## Exercise aim
List each line of the data that holds the string "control", please.
━━━━━ Supplied material ━━━━━
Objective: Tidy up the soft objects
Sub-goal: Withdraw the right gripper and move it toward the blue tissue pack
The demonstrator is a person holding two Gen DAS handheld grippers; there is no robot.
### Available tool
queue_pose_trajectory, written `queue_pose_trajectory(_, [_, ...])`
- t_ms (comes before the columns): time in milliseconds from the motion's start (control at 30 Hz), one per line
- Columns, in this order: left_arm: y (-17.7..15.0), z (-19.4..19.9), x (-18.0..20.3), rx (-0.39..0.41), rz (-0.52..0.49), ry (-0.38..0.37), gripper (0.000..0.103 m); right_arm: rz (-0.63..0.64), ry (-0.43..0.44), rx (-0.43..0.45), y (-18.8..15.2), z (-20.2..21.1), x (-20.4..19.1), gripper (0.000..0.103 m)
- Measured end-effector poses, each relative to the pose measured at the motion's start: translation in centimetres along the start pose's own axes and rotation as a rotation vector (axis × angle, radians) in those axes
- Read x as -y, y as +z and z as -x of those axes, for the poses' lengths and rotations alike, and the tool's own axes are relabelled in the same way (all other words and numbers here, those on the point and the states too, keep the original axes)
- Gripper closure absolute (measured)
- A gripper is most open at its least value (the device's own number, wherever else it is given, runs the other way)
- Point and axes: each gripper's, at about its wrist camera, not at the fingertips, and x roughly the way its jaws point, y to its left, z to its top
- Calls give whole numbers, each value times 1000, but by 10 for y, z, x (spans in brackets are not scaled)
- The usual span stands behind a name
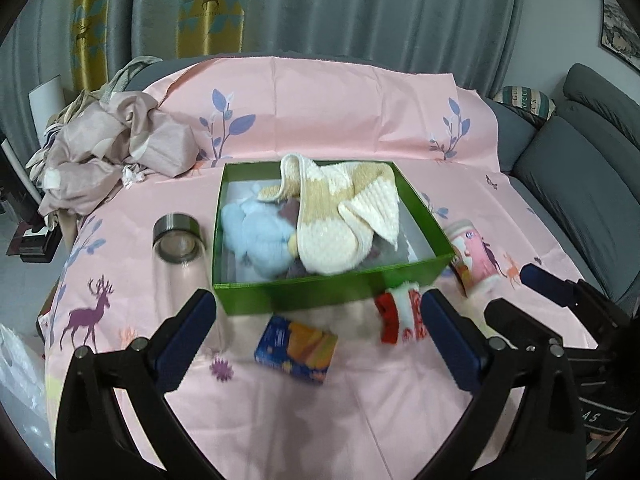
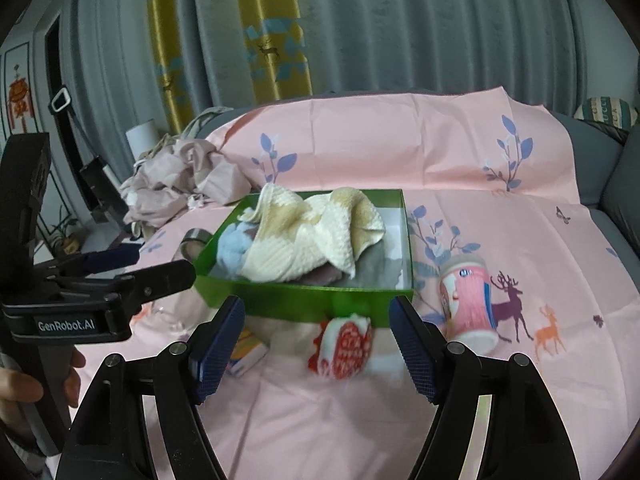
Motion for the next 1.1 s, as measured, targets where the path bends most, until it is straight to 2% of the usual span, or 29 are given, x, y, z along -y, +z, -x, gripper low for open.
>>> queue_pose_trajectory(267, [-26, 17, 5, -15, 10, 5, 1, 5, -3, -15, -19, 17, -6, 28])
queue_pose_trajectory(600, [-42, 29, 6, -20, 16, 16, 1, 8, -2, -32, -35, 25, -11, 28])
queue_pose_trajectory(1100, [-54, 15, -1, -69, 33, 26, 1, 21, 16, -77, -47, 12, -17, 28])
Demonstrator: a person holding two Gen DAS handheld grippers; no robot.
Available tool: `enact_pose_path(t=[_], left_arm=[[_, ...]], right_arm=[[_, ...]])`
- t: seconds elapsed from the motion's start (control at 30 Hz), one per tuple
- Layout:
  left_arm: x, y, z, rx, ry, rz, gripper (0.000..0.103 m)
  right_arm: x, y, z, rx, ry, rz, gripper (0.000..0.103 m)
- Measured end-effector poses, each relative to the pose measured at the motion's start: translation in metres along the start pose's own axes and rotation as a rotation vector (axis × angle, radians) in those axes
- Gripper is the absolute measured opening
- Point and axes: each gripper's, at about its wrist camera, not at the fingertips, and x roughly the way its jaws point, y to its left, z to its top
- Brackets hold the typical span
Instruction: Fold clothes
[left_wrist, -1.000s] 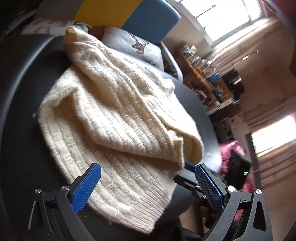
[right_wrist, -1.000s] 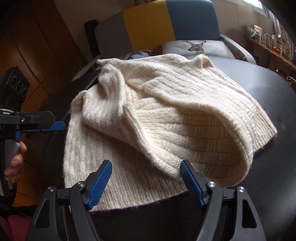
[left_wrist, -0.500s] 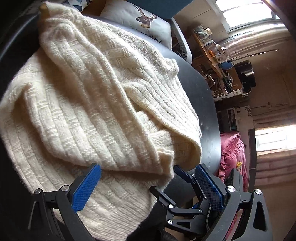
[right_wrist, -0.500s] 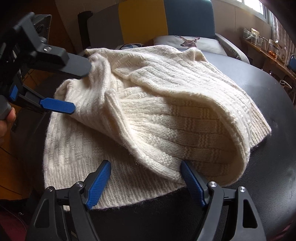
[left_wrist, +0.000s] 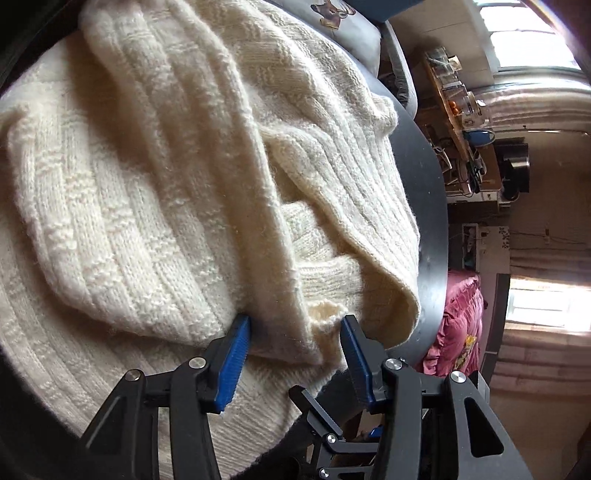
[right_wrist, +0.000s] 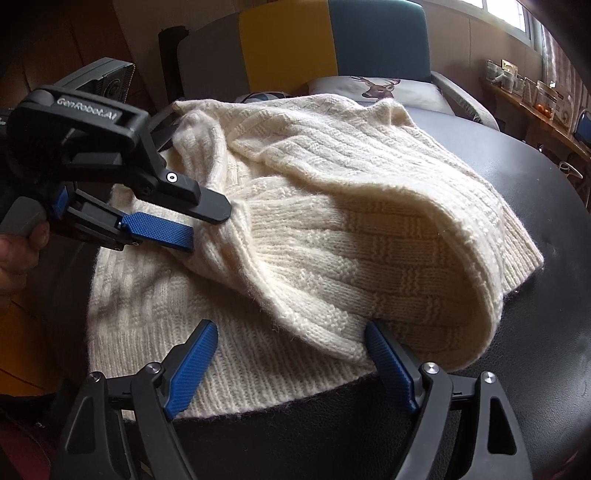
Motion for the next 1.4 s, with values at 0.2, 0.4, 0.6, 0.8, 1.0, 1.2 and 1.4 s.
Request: enact_pose_path(t=[0.2,0.4,0.6,0.8,1.0,1.2,1.4], left_arm=[[0.0,0.015,-0.004,-0.056,-0.027,-0.041,0.038],[-0.001,0.023,-0.009,-0.087,-0.037,-0.07,0.038],[-0.002,0.032,-0.013,-0.159,-0.03,-0.111,0.039],[-0.001,0.034,-0.017,-0.201,-0.076,-0.146,0.05],[-0.001,0.022,-0.022,-0.094,-0.09,-0.043,0.021],[-0.014,0.014,-0.029,0.004,-0.157,-0.024,0.006],[-0.06,0.023,-0.033,0.09,-0.275,-0.026,0.006]], right_arm=[[-0.003,0.0,0.0,0.005,-0.004,-0.007,0.085],[-0.014,-0.01,0.006,0.09,-0.073,-0.019,0.067],[0.003,-0.006,0.008,0.067,0.031,-0.081,0.066],[0.008,0.011,0.006,-0.032,0.049,-0.168,0.048],[-0.018,-0.025,0.005,0.191,-0.065,-0.07,0.007],[-0.059,-0.052,0.026,0.358,-0.239,0.014,0.007],[-0.074,-0.108,0.033,0.611,-0.344,0.053,0.007]])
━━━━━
## Expected answer
- t_ms (comes before the columns): time in milliseconds from the motion's start (control at 30 Hz), one per line
- t: seconds elapsed from the motion's start (control at 30 Hz), one per tuple

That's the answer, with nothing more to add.